▸ GOAL OF THE EXERCISE:
As the answer, set down the lines below from the one containing "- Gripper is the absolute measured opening" through the one containing "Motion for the", exactly and inclusively, and no others.

▸ MATERIAL FOR THIS TASK:
_ _ _

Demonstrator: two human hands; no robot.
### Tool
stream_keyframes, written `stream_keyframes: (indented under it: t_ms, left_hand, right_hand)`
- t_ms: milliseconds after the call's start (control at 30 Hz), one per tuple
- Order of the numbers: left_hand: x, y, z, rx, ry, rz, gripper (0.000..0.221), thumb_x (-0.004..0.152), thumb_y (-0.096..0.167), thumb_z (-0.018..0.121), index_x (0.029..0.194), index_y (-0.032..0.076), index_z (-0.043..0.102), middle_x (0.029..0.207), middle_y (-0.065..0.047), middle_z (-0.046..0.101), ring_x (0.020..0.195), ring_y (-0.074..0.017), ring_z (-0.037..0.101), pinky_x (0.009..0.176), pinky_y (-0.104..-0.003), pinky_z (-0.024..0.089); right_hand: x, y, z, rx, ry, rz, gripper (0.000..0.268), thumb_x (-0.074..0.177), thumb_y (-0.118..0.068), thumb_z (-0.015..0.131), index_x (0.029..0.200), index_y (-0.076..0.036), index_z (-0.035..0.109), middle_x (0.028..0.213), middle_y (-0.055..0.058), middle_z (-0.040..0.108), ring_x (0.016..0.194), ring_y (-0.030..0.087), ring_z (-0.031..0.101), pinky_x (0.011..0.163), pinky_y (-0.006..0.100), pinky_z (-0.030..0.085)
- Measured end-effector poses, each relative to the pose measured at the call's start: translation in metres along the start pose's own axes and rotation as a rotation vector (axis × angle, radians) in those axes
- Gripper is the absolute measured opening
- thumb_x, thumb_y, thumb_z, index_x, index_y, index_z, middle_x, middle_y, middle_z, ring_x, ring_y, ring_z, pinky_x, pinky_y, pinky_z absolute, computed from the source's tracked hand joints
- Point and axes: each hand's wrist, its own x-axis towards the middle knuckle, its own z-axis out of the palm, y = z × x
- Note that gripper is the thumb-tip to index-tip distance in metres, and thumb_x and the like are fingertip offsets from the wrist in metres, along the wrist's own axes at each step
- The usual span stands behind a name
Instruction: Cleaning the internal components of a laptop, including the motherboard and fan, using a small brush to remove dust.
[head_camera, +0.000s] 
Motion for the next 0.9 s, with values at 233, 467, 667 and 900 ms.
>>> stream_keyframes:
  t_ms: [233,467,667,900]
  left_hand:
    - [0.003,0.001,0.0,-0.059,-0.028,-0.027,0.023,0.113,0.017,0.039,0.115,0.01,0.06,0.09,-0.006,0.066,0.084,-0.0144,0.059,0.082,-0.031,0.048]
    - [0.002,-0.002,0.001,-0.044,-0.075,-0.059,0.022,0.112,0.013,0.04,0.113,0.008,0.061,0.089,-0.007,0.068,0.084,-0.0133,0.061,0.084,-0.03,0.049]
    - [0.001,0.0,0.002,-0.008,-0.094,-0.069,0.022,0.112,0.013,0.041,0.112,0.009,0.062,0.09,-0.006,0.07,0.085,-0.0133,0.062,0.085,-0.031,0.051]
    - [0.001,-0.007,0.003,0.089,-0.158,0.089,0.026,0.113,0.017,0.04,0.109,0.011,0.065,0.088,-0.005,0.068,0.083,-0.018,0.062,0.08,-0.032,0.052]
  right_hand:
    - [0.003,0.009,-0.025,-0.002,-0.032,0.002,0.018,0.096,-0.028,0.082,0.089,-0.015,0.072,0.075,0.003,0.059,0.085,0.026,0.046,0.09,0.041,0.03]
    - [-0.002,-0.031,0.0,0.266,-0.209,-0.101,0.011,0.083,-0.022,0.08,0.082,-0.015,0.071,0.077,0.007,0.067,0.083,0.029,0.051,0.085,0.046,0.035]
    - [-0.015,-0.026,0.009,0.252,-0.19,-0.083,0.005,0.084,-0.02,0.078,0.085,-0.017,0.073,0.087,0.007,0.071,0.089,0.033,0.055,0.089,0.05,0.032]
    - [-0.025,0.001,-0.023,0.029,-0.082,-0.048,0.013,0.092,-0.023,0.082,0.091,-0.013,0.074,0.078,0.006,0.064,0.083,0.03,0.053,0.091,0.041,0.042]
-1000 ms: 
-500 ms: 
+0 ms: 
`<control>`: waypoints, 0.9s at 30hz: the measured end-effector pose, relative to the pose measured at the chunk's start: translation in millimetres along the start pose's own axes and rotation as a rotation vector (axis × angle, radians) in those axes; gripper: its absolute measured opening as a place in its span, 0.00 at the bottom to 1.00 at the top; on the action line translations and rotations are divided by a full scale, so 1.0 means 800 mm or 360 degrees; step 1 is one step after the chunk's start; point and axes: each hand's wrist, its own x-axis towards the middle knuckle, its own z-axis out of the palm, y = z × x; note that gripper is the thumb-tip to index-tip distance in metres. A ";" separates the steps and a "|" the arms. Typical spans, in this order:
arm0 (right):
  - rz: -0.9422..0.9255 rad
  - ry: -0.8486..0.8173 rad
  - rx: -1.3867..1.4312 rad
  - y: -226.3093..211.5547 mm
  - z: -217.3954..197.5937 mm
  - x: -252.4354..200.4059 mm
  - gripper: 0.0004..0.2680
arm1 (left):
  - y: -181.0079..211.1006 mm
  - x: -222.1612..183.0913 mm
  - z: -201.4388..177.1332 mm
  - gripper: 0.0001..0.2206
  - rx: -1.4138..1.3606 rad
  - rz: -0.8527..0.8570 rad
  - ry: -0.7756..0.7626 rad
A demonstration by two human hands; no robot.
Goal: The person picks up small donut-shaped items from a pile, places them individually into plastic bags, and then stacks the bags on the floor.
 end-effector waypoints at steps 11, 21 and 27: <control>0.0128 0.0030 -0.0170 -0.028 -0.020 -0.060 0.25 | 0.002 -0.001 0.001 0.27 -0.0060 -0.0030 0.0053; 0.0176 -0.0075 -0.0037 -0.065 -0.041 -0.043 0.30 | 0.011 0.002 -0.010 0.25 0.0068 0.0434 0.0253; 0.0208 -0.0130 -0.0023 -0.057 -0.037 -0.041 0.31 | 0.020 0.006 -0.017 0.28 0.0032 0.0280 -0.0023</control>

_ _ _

▸ RESULT OF THE EXERCISE:
- Gripper is the absolute measured opening
- thumb_x, thumb_y, thumb_z, index_x, index_y, index_z, middle_x, middle_y, middle_z, ring_x, ring_y, ring_z, pinky_x, pinky_y, pinky_z absolute, computed from the source's tracked hand joints
- Point and axes: each hand's wrist, its own x-axis towards the middle knuckle, its own z-axis out of the palm, y = z × x
- Note that gripper is the thumb-tip to index-tip distance in metres, and thumb_x and the like are fingertip offsets from the wrist in metres, along the wrist's own axes at each step
- The usual span stands behind a name
Instruction: Cleaning the internal components of a laptop, including the motherboard and fan, using a small brush to remove dust.
[head_camera, +0.000s] 
Motion for the next 0.9 s, with values at 233, 467, 667 and 900 ms.

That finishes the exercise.